### Your objective
Return the run of lines below that opens with the line containing "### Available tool" and closes with the line containing "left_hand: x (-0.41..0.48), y", keeping each one exact.

### Exercise materials
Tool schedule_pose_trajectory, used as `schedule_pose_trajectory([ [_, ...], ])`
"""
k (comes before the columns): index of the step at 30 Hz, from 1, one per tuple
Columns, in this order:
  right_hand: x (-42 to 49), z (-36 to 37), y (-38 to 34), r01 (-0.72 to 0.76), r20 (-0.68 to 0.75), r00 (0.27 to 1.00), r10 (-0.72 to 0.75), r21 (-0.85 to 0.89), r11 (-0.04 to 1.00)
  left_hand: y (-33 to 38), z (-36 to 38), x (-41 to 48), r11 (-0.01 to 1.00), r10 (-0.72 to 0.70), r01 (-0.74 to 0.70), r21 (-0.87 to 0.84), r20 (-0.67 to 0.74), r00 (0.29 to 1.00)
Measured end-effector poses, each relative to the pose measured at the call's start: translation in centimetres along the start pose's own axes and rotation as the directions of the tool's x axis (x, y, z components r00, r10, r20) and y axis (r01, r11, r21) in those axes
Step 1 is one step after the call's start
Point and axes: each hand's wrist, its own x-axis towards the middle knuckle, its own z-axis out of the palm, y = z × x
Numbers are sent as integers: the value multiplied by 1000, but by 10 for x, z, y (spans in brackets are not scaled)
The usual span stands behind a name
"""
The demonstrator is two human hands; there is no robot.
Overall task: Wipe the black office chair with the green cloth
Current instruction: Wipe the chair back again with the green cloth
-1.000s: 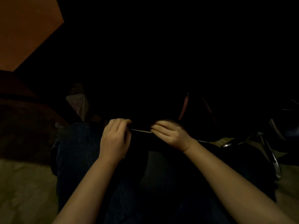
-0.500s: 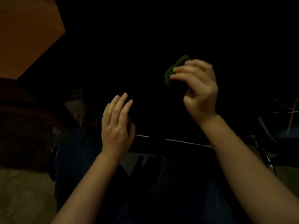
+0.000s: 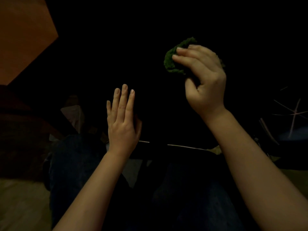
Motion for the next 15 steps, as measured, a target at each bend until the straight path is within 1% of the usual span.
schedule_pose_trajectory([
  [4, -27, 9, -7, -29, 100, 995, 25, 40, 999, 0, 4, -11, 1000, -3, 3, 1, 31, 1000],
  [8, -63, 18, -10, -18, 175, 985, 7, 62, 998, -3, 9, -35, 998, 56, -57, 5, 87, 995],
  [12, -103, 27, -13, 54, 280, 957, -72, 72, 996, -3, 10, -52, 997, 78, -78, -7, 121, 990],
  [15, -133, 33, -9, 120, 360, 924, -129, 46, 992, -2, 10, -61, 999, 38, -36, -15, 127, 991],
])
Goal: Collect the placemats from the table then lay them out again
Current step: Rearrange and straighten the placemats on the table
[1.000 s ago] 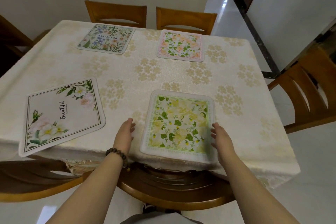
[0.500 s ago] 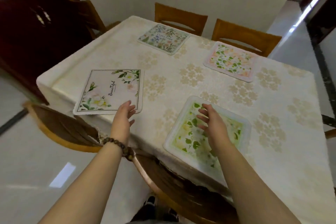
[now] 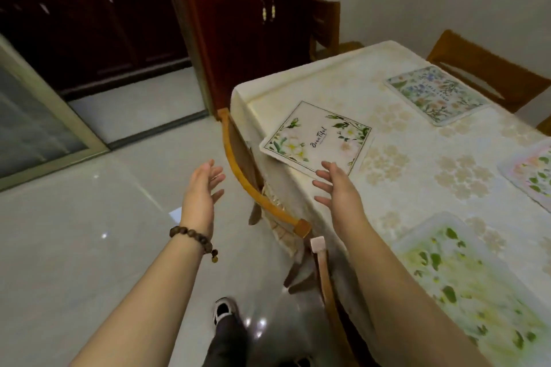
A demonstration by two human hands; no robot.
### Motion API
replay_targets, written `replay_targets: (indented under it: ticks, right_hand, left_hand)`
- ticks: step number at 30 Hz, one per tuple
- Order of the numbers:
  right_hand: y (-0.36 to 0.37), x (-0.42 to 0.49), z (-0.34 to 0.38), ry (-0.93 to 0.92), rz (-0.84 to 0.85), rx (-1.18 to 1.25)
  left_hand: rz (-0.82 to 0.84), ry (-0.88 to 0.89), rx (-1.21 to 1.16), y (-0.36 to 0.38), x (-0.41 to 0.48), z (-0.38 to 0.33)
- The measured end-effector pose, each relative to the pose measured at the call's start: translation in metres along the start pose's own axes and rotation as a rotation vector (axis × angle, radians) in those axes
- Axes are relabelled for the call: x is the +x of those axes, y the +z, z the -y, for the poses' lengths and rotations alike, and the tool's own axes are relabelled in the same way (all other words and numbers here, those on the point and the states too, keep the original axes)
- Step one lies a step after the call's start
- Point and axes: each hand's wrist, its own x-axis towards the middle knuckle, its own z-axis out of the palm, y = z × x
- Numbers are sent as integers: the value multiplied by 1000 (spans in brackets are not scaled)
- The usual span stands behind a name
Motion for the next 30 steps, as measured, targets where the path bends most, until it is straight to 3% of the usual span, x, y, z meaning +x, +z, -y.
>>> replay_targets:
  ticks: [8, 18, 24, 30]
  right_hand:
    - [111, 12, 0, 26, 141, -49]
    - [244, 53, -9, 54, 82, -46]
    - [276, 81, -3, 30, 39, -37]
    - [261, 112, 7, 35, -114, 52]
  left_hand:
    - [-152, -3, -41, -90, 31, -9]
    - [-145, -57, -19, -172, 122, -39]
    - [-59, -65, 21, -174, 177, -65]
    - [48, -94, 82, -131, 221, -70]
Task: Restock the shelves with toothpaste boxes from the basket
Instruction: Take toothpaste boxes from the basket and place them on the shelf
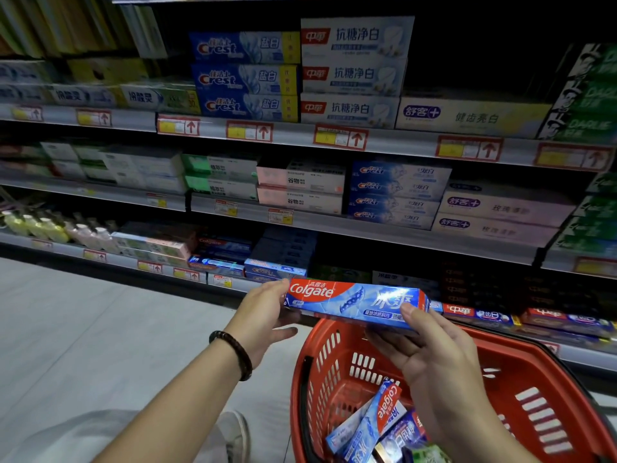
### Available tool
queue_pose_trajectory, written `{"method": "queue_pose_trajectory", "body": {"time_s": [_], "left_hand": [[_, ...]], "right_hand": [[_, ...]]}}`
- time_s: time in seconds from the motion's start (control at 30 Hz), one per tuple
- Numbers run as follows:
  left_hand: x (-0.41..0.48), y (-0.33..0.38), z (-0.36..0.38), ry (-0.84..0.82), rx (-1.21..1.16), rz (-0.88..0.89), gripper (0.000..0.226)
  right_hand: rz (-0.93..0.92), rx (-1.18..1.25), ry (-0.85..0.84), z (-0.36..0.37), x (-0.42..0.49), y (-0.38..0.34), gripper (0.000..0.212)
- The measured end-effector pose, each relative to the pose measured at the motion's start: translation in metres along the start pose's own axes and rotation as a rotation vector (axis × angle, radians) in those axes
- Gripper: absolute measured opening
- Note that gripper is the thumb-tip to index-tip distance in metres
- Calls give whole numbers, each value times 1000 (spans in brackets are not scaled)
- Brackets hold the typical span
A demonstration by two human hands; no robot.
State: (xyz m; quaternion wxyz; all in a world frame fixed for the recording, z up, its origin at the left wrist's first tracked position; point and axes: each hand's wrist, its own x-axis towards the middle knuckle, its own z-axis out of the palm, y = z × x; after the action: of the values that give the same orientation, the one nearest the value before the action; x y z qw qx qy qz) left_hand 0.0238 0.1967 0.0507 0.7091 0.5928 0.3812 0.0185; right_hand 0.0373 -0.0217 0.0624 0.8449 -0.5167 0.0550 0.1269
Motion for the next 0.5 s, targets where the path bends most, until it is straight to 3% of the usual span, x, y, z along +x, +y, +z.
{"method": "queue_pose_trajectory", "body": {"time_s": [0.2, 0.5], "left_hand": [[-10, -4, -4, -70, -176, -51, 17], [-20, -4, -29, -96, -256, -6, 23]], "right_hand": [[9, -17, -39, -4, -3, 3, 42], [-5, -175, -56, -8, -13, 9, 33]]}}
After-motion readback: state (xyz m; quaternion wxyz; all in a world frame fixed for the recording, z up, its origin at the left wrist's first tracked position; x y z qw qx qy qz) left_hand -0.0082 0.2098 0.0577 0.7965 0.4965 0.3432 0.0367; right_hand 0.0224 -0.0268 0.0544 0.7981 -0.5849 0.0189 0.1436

### Output below
### Available tool
queue_pose_trajectory, written `{"method": "queue_pose_trajectory", "body": {"time_s": [_], "left_hand": [[_, ...]], "right_hand": [[_, ...]]}}`
- time_s: time in seconds from the motion's start (control at 30 Hz), one per tuple
- Numbers run as follows:
  left_hand: x (-0.41..0.48), y (-0.33..0.38), z (-0.36..0.38), ry (-0.84..0.82), rx (-1.21..1.16), rz (-0.88..0.89), gripper (0.000..0.226)

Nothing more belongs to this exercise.